The purpose of body armor is to stop a high velocity projectile. Currently, the best known method of stopping a projectile is to have it fly against a plate that comprises a tile and a backing material.
One method that is typically used in the prior art to form the tile is reaction bonding. In one example, micron-sized silicon carbide or boron carbide powder is mixed with silicon powder and carbon black powder. The mixture is then put in a form, then placed in a high temperature oven, where the silicon is melted in order to have the silicon react at high temperature with the carbon to form silicon carbide and surround the silicon carbide or boron carbide particles with the silicon carbide particles. This concept is similar to the making of concrete.
Another method that is typically used in the prior art is the standard sintering of silicon carbide. Micron-sized silicon carbide particles are sintered together under high temperature to form a solid tile of about 99% density.
Silicon carbide and boron carbide are typically used because they have what is known in the industry as high hardness, meaning they are very good at stopping projectiles. However, they exhibit low fracture toughness, meaning that they are extremely brittle and are not good at resisting fracture when they have a crack. Therefore, although tiles made from these materials can slow down and stop a high velocity projectile, such as a bullet, they often shatter in the process and are only good for a single hit.

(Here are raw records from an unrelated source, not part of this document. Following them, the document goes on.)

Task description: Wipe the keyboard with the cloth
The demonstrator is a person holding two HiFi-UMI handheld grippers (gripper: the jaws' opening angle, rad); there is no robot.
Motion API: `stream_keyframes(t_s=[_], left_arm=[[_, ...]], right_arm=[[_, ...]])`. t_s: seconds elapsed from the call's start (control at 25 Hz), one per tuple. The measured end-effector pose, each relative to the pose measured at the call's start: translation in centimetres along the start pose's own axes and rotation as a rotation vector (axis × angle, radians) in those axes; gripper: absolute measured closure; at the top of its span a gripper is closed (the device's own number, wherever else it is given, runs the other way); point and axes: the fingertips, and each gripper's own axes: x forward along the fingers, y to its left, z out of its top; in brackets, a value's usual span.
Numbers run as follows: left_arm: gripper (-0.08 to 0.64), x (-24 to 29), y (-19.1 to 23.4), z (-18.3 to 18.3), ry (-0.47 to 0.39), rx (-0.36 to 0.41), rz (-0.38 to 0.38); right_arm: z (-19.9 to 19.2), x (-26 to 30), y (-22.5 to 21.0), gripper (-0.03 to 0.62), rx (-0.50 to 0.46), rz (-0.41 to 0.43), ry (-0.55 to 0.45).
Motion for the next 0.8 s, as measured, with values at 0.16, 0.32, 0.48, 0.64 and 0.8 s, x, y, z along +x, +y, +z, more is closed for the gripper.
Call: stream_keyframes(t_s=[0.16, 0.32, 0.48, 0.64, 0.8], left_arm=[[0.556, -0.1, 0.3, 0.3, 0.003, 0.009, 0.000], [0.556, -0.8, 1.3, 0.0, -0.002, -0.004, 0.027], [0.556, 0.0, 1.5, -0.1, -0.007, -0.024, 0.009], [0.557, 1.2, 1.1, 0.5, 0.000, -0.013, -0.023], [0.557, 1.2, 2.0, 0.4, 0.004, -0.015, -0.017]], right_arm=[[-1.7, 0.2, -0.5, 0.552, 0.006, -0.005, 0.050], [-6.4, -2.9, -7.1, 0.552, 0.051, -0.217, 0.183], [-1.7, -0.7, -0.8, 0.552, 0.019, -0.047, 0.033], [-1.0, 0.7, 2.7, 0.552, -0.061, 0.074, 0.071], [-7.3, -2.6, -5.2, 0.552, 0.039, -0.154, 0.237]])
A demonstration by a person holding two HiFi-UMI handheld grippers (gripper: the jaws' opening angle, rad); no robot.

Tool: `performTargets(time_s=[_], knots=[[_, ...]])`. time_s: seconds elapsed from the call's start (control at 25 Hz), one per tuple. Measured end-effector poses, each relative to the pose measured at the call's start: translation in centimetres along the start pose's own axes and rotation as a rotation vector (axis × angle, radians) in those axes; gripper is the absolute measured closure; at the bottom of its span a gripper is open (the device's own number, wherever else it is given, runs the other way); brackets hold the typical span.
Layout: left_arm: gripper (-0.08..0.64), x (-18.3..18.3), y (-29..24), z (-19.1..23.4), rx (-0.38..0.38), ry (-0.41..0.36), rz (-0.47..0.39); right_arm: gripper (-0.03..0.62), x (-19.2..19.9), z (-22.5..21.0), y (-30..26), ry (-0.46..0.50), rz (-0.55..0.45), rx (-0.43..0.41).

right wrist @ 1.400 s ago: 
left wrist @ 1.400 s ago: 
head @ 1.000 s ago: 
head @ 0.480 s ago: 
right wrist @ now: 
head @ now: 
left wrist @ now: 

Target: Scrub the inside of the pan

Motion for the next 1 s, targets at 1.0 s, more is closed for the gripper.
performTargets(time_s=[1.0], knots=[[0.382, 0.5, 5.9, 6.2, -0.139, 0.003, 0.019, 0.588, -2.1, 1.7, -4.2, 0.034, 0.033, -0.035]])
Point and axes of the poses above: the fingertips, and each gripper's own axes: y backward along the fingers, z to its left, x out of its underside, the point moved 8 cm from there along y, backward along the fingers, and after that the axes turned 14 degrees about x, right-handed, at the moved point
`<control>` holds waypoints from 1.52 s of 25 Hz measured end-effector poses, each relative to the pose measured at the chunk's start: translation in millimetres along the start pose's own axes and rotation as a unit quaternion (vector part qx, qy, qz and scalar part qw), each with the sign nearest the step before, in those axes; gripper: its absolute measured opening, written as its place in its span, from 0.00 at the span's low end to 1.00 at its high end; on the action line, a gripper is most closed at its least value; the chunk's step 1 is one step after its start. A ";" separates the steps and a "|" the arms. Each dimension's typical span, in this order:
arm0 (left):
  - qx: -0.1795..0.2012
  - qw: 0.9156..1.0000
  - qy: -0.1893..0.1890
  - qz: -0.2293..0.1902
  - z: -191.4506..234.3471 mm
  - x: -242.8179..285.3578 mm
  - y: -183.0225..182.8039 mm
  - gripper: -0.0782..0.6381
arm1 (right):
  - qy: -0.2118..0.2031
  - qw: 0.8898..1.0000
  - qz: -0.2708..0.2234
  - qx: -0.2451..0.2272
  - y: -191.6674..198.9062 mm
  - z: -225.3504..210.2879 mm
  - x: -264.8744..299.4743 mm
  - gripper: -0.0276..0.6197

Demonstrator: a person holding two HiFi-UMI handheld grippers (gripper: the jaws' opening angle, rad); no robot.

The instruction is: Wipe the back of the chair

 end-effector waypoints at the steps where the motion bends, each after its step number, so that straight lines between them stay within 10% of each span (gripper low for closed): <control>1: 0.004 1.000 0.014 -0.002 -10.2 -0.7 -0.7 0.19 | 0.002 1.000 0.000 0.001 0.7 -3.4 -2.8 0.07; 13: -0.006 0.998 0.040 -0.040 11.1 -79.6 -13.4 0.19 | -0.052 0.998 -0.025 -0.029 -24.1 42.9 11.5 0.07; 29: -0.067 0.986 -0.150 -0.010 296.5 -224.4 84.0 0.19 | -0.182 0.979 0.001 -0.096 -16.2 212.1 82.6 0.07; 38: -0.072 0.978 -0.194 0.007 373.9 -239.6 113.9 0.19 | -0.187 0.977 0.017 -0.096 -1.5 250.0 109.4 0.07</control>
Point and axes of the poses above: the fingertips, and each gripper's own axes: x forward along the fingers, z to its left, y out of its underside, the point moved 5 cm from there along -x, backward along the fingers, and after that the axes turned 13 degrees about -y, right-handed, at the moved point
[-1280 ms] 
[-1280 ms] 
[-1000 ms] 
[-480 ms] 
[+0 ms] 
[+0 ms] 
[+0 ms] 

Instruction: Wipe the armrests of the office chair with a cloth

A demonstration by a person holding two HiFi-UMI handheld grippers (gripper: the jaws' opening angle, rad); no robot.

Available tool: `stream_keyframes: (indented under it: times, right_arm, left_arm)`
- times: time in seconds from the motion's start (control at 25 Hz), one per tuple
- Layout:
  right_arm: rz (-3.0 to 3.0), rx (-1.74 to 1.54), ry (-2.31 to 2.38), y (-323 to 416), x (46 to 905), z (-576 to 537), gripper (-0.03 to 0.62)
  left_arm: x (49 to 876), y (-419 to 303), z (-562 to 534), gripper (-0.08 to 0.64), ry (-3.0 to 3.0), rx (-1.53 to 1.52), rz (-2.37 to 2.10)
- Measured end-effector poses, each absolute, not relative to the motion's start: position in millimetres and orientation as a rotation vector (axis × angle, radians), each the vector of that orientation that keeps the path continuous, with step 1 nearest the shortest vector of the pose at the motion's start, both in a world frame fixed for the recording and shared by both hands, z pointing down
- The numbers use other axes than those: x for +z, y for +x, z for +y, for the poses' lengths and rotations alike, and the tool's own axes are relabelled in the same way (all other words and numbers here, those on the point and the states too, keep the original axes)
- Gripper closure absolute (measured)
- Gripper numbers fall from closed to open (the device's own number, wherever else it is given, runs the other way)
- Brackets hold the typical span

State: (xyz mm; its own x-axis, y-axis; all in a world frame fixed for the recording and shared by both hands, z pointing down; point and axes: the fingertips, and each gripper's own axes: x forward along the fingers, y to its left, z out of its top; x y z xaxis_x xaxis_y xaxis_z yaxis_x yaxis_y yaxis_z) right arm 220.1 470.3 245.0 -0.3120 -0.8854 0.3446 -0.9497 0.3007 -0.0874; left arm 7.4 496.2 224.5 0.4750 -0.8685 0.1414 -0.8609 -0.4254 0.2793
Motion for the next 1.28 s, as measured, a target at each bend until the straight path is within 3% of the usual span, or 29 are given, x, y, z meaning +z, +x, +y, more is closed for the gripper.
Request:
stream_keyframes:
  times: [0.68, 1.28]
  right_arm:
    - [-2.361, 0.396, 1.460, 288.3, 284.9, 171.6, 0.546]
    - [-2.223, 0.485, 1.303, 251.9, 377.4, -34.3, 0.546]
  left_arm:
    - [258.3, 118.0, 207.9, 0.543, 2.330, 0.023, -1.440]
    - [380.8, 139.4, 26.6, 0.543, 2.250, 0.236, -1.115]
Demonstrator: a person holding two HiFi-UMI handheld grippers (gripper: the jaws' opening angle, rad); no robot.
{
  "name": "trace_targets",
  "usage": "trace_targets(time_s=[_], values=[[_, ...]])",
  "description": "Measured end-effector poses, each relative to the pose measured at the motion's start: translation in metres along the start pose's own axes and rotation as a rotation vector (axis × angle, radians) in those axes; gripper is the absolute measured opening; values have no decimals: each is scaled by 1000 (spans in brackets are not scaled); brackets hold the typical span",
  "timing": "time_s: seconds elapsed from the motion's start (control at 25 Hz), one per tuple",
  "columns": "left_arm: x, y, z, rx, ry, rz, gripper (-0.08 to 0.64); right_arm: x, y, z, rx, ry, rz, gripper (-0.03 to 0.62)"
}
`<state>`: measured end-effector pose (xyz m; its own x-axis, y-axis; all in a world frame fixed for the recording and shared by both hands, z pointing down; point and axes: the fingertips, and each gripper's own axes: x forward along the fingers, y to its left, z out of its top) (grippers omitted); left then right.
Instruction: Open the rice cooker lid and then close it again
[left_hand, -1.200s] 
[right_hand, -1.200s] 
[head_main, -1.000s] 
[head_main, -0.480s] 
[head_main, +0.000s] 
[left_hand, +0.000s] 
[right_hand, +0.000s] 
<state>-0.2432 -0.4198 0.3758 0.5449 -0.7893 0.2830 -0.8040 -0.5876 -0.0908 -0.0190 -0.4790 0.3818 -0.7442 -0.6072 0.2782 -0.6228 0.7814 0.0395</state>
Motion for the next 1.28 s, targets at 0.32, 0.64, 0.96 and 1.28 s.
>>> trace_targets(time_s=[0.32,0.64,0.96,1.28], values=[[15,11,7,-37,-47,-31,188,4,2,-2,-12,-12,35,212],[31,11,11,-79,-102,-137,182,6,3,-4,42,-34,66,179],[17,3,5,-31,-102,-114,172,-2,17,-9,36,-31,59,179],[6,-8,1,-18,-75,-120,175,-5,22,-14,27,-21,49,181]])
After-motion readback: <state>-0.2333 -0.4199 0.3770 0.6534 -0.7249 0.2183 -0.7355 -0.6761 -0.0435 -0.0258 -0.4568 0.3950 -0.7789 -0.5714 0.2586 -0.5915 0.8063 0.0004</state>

It is desirable to form a material that is harder, but that also is higher in fracture toughness. However, that concept is a contradiction is terms. Currently, the higher the fracture toughness of a material, the more that material becomes metal-like, which means less brittle and more ductile. The higher the hardness of the material, the lower the ductility and the higher the brittleness. FIG. 1 illustrates a graph that plots the fracture toughness versus the hardness (measured in hardness Vickers) of different materials. As can be seen, aluminum comprises a high fracture toughness of 10, but a low hardness value of 130. In comparison, a material that is formed from micron-sized silicon carbide or boron carbide powder that has been put through a conventional sintering process exhibits a high hardness value of 2000, but a low fracture toughness value of between 2 and 4. The problem of the prior art is evident by the trend line, which supports the concept that the harder a material becomes, the lower the fracture toughness it comprises, and the higher fracture toughness a material has, the softer that material becomes.